One of the more confusing elements of the Shorthorn Beef IGS EPD’s has been the change in the way that accuracies are reported.

Published accuracy values are generally numerically lower in the new IGS EPD system, and they will be considerably lower for non-parent animals.

An erroneous conclusion would be that IGS EPDs are less informative than our previous EBVs.  Rather, the reduction in published accuracy is due to IGS accuracy being presented on a different scale.

Think of it as the difference between Celsius and Fahrenheit. 20 degrees Celsius and 68 degrees Fahrenheit are quite different numbers. 68 degrees definitely sounds warmer than 20 degrees, but they are the same temperature, simply different methods of calculating the same thing.


Possible change represents the amount of change that can be expected for the EBV or EPD as new information becomes available.

Since EBV’s and EPD’s are predictions, not true values, we can expect that they will change as more information is collected (genomics, progeny data, etc..).

Accuracy is an indicator of the risk of possible change for the EBV or EPD. Higher accuracy predictions generally have less potential for possible change than lower accuracy predictions. At any given accuracy though, the prediction still represents the best estimate of the animals true genetic merit, based on available data, and should not be discounted because of the calculated accuracy value.

IGS currently uses the BIF calculation to report accuracy.


IGS uses what has been dubbed BIF (Beef Improvement Federation) accuracy.  Just as it would be trivial to publish Fahrenheit in Celsius, we could certainly publish accuracy on the same scale we used in the past (traditional accuracy).

Why have we chosen to publish BIF accuracy?  

Since EBVs and EPDs are predictions, not true values, we can expect that they will move toward true values as more information is collected (genomics, progeny data, etc.).  In the field of statistics, possible change (PC) is the standard for expressing how much confidence we should have that a prediction (EPD, EBV) is close to its true value.  It does this by providing an estimate of the range +-, the prediction that we can expect the true value to fall into 2/3 of the time.

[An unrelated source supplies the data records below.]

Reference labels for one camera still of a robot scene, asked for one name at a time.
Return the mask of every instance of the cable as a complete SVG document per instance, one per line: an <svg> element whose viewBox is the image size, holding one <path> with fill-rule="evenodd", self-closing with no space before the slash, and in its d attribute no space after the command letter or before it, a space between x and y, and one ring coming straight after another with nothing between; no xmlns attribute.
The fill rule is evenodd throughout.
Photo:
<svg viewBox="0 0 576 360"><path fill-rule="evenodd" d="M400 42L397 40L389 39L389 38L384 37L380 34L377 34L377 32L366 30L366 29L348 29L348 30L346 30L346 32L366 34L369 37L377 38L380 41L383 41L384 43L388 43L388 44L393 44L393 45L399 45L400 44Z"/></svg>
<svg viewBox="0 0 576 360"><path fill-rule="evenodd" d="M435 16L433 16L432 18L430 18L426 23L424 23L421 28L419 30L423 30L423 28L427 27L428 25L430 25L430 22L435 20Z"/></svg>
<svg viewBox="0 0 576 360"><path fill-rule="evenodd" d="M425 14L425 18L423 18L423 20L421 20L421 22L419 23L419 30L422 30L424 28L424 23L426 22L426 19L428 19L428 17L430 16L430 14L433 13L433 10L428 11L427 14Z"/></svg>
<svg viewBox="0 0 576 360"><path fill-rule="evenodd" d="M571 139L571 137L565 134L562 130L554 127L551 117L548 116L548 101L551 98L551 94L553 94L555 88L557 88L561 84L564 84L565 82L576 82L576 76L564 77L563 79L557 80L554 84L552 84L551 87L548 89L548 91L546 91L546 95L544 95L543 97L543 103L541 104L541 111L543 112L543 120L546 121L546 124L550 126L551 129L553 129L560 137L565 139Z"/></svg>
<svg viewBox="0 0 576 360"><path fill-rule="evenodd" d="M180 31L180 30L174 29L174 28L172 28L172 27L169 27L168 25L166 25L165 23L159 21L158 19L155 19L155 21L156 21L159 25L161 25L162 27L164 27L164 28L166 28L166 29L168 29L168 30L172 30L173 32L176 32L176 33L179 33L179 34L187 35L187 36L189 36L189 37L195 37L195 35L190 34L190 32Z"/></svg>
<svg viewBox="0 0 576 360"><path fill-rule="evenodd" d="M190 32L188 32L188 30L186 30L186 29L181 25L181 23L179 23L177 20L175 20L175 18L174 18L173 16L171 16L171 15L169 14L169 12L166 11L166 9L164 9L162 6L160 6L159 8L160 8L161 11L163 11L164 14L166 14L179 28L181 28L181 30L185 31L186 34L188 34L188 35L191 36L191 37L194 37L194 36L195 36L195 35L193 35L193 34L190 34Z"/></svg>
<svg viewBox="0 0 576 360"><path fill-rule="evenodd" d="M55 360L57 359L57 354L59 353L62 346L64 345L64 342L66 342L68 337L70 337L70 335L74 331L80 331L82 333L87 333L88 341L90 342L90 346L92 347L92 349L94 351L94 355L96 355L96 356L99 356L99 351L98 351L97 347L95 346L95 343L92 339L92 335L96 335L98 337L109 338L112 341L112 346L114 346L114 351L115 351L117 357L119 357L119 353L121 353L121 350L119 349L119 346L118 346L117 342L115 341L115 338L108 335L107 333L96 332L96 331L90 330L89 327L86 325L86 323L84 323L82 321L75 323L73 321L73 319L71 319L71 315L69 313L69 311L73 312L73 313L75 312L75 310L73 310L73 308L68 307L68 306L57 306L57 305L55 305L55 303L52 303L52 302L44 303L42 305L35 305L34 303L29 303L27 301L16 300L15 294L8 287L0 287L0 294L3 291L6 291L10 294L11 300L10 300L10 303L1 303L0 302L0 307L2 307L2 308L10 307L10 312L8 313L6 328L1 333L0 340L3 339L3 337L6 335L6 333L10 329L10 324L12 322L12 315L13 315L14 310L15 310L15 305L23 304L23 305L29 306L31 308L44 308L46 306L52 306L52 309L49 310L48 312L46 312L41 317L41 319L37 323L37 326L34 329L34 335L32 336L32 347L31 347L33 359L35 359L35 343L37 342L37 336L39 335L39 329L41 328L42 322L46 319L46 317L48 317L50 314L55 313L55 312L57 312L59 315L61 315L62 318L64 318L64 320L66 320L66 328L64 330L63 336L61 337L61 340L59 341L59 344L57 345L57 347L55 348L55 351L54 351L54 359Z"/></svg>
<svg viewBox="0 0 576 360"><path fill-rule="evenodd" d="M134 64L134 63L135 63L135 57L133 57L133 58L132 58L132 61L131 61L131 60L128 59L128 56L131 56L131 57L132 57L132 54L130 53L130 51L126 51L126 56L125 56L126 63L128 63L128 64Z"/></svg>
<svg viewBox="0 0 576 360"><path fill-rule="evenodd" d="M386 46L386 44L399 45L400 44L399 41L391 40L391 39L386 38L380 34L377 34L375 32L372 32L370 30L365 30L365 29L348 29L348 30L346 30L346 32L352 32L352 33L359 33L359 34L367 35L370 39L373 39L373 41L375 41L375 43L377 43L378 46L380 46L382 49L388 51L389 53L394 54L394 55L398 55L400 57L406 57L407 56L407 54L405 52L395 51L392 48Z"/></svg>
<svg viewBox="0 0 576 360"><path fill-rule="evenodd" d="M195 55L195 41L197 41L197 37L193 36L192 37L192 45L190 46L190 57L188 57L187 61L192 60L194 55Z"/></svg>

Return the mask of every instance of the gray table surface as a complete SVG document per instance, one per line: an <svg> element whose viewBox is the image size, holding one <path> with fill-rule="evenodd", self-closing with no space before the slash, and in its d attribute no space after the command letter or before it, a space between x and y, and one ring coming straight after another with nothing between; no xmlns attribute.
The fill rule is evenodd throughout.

The appeal of BIF accuracy is that, unlike traditional accuracy, it has a linear relationship with PC (see graph).  Therefore, for every percent increase in BIF accuracy, there is an equal percentage decrease in PC.  This makes BIF more intuitive than our previous accuracy.  To make our accuracy even easier to understand, Shorthorn Beef plans on transitioning from BIF accuracy to publishing PC in the future.

Table 1 demonstrates the relationship between possible change and traditional and BIF accuracy calculations using a genetic variance of 100.

As the table shows, as BIF accuracy increases by 10%, there is a corresponding decrease in possible change of 10%.

The table also gives a guide to the relationship between traditional accuracy and BIF accuracy at different levels. A non-parent animal with a BIF accuracy of 0.2 (20%) is equivalent to a traditional accuracy of 0.6 (60%) in this table.

The important thing to remember is that although accuracies are lower than traditional accuracies, it doesn’t mean that the EPD value is less accurate, just that the calculation has changed. It also doesn’t suggest that one calculation is “good” and the other “bad”, they are just two different ways of solving the same problem.